YOUR OBJECTIVE: Where the word "plastic" appears in a line below, copy the whole line.

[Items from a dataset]
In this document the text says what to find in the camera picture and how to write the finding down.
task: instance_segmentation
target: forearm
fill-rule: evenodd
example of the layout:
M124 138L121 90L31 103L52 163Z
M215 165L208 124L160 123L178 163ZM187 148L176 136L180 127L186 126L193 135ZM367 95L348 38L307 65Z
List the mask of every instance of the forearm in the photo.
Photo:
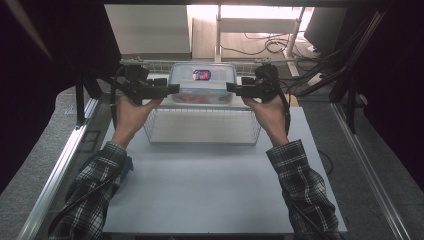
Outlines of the forearm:
M273 147L278 147L289 143L289 139L287 138L283 127L281 127L279 131L275 131L273 129L272 131L267 132L267 134Z
M117 171L125 164L126 151L122 146L108 142L98 155L76 177L69 189L66 205L98 187L113 177L110 184L90 195L86 200L69 211L55 226L50 239L100 239L109 201L119 188L120 177Z
M267 155L283 189L295 239L322 239L295 206L330 239L341 239L335 207L326 197L322 177L310 168L302 142L274 147Z

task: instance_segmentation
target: person's right hand
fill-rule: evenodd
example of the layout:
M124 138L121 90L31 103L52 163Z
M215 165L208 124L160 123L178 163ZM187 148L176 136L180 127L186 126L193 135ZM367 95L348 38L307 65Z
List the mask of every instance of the person's right hand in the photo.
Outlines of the person's right hand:
M277 95L266 103L260 103L253 98L242 97L242 100L253 110L274 147L289 143L285 130L284 105L280 96Z

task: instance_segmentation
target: vertical pole
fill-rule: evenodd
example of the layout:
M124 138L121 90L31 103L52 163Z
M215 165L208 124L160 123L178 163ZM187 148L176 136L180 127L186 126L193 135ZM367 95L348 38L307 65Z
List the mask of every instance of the vertical pole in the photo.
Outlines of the vertical pole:
M218 15L216 17L215 62L221 62L221 5L218 5Z
M352 134L356 134L355 131L355 109L356 109L356 86L355 80L352 76L350 79L350 86L347 95L347 114L346 114L346 124L352 131Z
M83 85L91 98L99 99L102 96L102 89L96 78L93 76L84 76Z
M343 98L343 96L346 94L347 90L349 89L348 82L351 79L350 76L352 74L352 69L355 66L356 62L358 61L359 57L361 56L364 48L367 46L369 40L372 37L372 34L374 33L375 29L380 24L384 15L385 15L385 11L380 13L378 9L374 10L372 19L368 23L366 31L362 34L361 39L356 44L352 54L349 56L349 59L347 60L345 64L346 77L338 80L330 92L329 97L332 102L340 101Z
M77 125L76 129L79 129L85 121L84 116L84 80L81 73L77 75L77 81L75 85L76 100L77 100Z
M293 47L296 42L297 34L299 33L300 24L302 23L303 13L305 12L305 7L302 7L300 10L299 18L297 18L294 22L293 32L291 33L289 43L287 45L287 49L284 50L285 58L293 58ZM299 72L297 71L297 67L293 62L287 62L290 73L292 77L299 77Z

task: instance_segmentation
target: aluminum rail
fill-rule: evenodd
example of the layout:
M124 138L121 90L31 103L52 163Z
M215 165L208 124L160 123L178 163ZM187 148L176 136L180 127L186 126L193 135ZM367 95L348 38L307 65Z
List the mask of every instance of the aluminum rail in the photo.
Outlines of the aluminum rail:
M46 216L56 192L59 189L69 163L74 156L77 146L86 131L87 124L90 121L97 104L98 100L90 99L88 101L87 106L85 107L85 122L80 128L74 129L69 137L68 142L66 143L49 179L47 180L46 185L44 185L44 188L17 239L32 240L36 237L38 230L44 221L44 217Z
M287 7L358 7L378 6L385 0L74 0L70 3L125 5L260 5Z
M340 104L332 103L331 107L333 108L334 113L340 123L340 126L343 132L346 135L346 138L352 147L352 150L358 159L359 165L362 168L362 171L365 174L365 177L373 191L378 204L380 205L383 214L386 217L387 222L389 223L390 228L393 231L396 239L406 240L411 239L399 212L396 209L396 206L393 204L389 195L387 194L383 184L377 176L377 173L374 170L370 160L368 159L367 154L365 153L359 139L356 135L352 134L349 130L349 127L346 124L346 116Z

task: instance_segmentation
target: hand
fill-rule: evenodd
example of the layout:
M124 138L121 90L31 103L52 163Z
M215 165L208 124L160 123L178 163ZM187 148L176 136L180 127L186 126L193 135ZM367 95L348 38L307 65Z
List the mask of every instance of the hand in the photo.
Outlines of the hand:
M118 100L116 111L116 129L112 142L127 147L135 133L143 127L149 113L159 106L161 99L152 99L146 105L137 106L127 96Z
M242 97L242 100L253 110L274 147L289 143L285 129L284 105L280 96L277 95L266 103L259 103L253 98Z

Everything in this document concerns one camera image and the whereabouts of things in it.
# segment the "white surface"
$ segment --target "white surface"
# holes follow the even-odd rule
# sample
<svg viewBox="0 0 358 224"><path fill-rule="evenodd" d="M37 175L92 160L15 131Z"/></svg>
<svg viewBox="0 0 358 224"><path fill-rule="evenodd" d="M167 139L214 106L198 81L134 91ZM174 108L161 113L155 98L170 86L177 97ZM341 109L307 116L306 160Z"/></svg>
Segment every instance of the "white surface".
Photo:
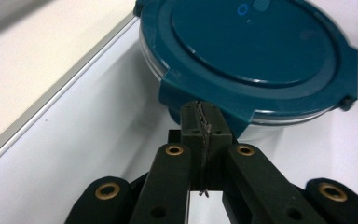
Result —
<svg viewBox="0 0 358 224"><path fill-rule="evenodd" d="M358 48L358 3L317 3ZM1 157L0 223L63 223L93 180L132 181L149 169L178 126L157 101L158 83L137 39L138 23ZM249 143L300 187L327 177L358 193L358 101L350 112L335 110ZM192 197L190 223L227 223L220 202L219 193Z"/></svg>
<svg viewBox="0 0 358 224"><path fill-rule="evenodd" d="M134 3L65 0L32 4L43 6L0 32L0 134L117 26ZM0 4L0 12L14 14L27 5L31 3L6 1Z"/></svg>

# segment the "container lid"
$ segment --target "container lid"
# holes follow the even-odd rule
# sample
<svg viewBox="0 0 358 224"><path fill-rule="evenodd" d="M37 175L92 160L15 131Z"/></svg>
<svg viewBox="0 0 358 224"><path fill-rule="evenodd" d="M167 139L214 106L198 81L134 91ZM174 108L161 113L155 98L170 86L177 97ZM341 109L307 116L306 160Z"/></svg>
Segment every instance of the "container lid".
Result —
<svg viewBox="0 0 358 224"><path fill-rule="evenodd" d="M218 105L230 127L286 125L348 109L357 51L317 8L289 0L137 1L146 59L172 114Z"/></svg>

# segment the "black plastic part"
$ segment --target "black plastic part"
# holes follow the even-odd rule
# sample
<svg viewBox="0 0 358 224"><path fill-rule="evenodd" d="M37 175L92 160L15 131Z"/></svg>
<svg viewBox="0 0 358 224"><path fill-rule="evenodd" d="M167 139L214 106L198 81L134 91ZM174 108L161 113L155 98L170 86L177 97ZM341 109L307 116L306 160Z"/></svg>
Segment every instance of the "black plastic part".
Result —
<svg viewBox="0 0 358 224"><path fill-rule="evenodd" d="M119 185L118 194L111 199L101 200L96 197L96 190L106 183ZM65 223L128 223L132 209L129 183L121 178L107 176L92 182L86 188Z"/></svg>
<svg viewBox="0 0 358 224"><path fill-rule="evenodd" d="M252 223L252 213L246 201L241 196L240 190L235 182L227 176L225 189L222 197L227 216L231 224L250 224Z"/></svg>
<svg viewBox="0 0 358 224"><path fill-rule="evenodd" d="M130 223L187 223L190 168L188 147L180 144L162 146L153 161Z"/></svg>
<svg viewBox="0 0 358 224"><path fill-rule="evenodd" d="M181 131L180 130L169 130L168 143L181 143Z"/></svg>
<svg viewBox="0 0 358 224"><path fill-rule="evenodd" d="M138 202L139 195L141 194L148 174L149 173L146 173L130 183L133 204Z"/></svg>
<svg viewBox="0 0 358 224"><path fill-rule="evenodd" d="M192 190L223 190L223 163L233 136L215 105L190 102L181 108L182 144L192 152Z"/></svg>
<svg viewBox="0 0 358 224"><path fill-rule="evenodd" d="M135 2L135 7L133 8L133 12L132 14L136 17L140 17L141 16L141 12L142 12L142 8L144 7L144 4L141 3L141 1L136 1Z"/></svg>
<svg viewBox="0 0 358 224"><path fill-rule="evenodd" d="M358 195L346 186L330 179L313 179L307 183L305 192L328 223L358 223Z"/></svg>
<svg viewBox="0 0 358 224"><path fill-rule="evenodd" d="M326 223L257 147L233 145L226 167L252 223Z"/></svg>

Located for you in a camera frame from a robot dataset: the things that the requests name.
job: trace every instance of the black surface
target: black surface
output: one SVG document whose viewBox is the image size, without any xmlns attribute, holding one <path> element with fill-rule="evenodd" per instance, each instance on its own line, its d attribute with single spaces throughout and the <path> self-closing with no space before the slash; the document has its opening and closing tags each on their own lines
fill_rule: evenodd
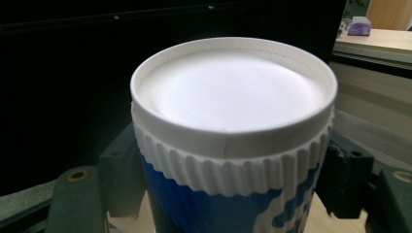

FINISHED TASK:
# segment the "black plastic part"
$ segment --target "black plastic part"
Segment every instance of the "black plastic part".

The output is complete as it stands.